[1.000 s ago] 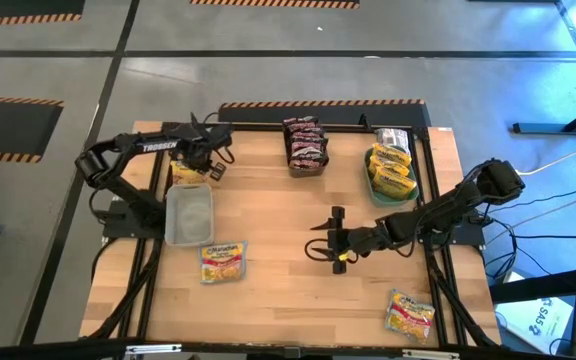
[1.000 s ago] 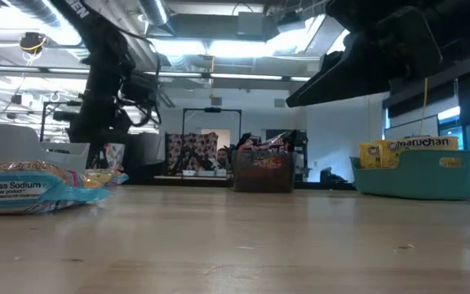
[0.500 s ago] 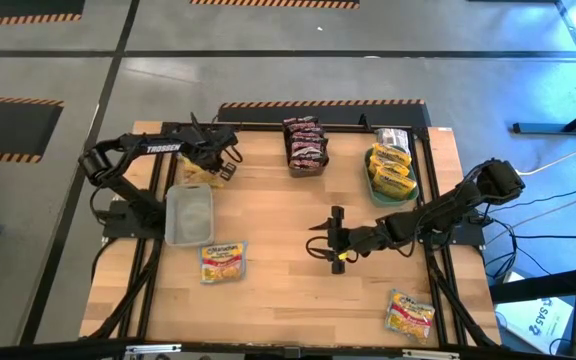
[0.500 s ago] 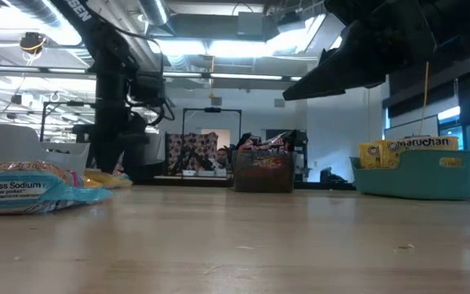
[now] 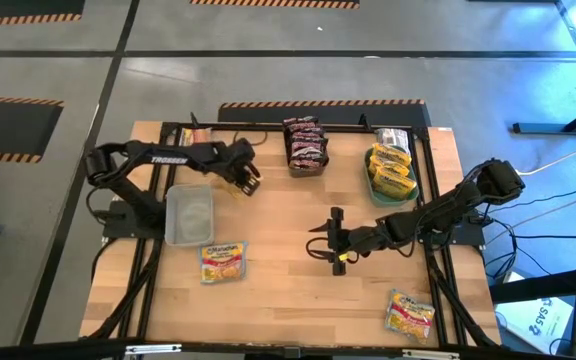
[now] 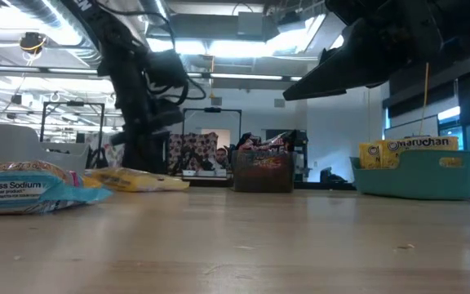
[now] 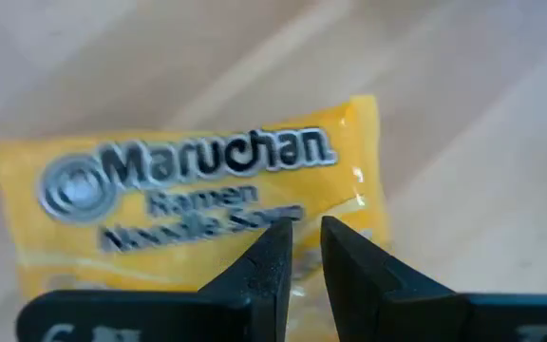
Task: Sort Maruchan noodles
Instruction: Put the yellow noodle pack into the blue bin
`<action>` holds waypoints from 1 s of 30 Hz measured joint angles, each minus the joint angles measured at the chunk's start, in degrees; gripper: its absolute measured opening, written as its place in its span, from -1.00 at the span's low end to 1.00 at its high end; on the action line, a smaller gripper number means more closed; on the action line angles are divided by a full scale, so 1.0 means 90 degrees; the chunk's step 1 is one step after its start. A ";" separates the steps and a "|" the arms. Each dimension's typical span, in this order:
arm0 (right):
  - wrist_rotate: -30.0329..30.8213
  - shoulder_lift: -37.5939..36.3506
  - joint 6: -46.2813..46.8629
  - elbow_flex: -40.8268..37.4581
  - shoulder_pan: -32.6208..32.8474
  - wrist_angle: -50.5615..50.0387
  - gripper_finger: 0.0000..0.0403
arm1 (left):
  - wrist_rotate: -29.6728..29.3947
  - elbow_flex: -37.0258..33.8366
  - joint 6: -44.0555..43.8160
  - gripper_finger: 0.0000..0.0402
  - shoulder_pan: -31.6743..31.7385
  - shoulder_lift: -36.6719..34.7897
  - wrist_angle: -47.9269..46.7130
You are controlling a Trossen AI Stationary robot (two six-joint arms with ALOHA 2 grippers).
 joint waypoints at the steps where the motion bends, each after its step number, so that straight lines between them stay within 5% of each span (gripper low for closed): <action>1: 0.0007 0.0000 0.0000 0.0000 0.0000 0.0000 0.18 | -0.0002 0.0000 -0.0108 -0.73 -0.0123 0.0000 0.0067; 14: 0.0009 0.0000 0.0002 0.0000 0.0000 0.0058 0.18 | -0.0757 0.0249 -0.0442 -0.73 -0.1448 -0.0002 -0.0008; 22: -0.0008 -0.0002 0.0011 0.0000 0.0000 0.0056 0.18 | -0.2779 0.0970 -0.0711 -0.73 -0.1102 0.0012 -0.1997; 30: -0.0103 -0.0002 0.0146 0.0000 0.0000 0.0052 0.18 | -0.2285 0.0406 -0.0721 -0.73 -0.0654 0.0017 -0.1521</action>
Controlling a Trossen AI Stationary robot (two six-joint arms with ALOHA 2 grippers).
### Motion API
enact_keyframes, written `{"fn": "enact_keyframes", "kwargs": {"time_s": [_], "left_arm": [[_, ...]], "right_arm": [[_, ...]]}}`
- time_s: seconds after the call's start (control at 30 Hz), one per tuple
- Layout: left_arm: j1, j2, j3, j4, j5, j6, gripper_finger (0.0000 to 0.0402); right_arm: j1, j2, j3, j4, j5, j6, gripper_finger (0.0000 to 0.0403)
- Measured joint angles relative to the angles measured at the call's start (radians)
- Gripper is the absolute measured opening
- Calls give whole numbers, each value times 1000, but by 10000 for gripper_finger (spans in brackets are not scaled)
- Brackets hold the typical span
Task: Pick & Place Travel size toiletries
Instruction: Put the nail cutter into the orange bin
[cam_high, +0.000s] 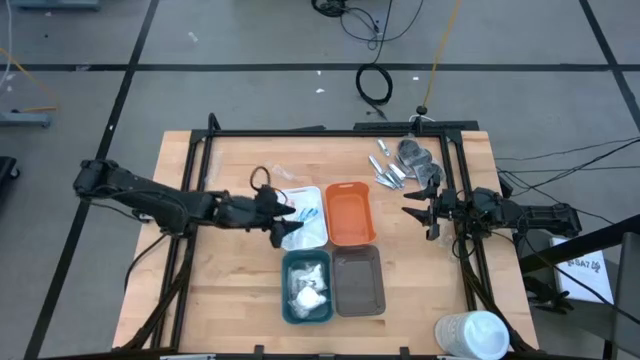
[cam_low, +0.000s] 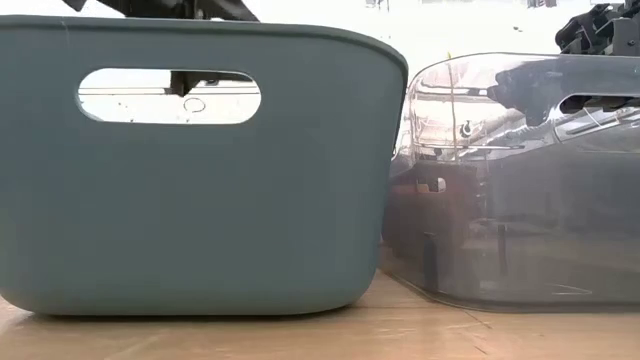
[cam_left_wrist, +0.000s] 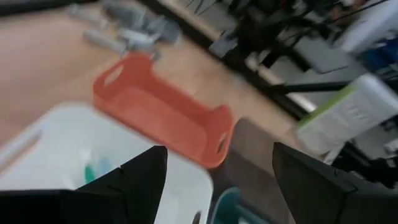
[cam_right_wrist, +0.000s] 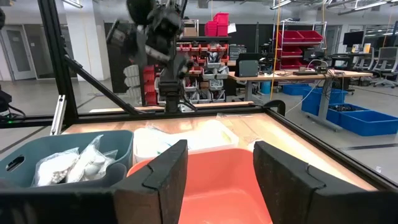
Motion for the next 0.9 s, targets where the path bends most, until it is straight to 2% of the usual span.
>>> {"fn": "enact_keyframes", "kwargs": {"time_s": [0.17, 0.37, 0.5, 0.9], "left_arm": [[20, -120, 0, 5, 57, 156, 276], [20, -254, 0, -86, 54, 478, 274], [20, -341, 0, -122, 48, 640, 274], [20, -490, 0, -263, 47, 797, 274]], "right_arm": [[0, 0, 0, 0, 0, 0, 175], [0, 0, 0, 0, 0, 0, 172], [0, 0, 0, 0, 0, 0, 173], [0, 0, 0, 0, 0, 0, 172]]}}
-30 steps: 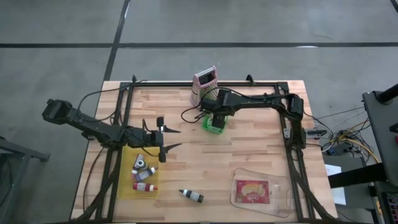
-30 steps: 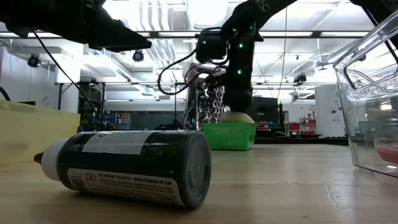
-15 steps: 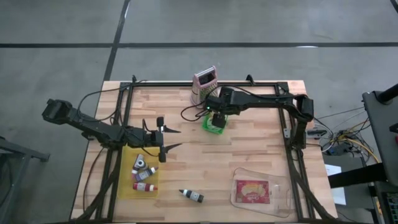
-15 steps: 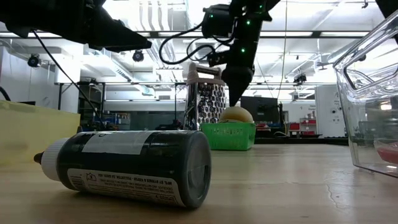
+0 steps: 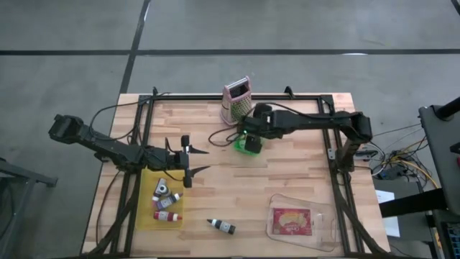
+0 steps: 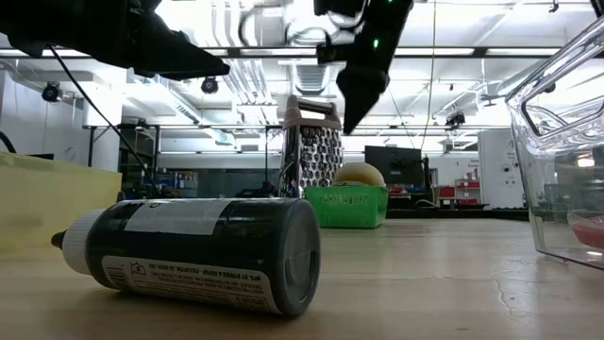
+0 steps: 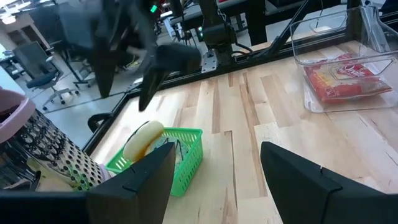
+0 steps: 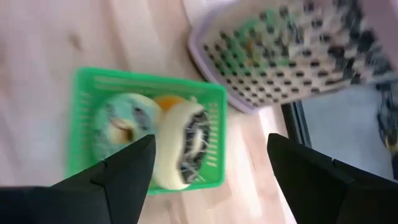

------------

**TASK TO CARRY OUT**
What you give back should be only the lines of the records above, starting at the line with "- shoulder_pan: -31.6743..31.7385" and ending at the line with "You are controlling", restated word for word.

**ANSWER SECTION**
  - shoulder_pan: -31.6743..31.7385
  - shoulder_lift: -36.6719..34.7897
  - wrist_angle: -47.9269..46.7130
You are controlling a Trossen AI Stationary robot (two six-joint arms with ALOHA 2 grippers).

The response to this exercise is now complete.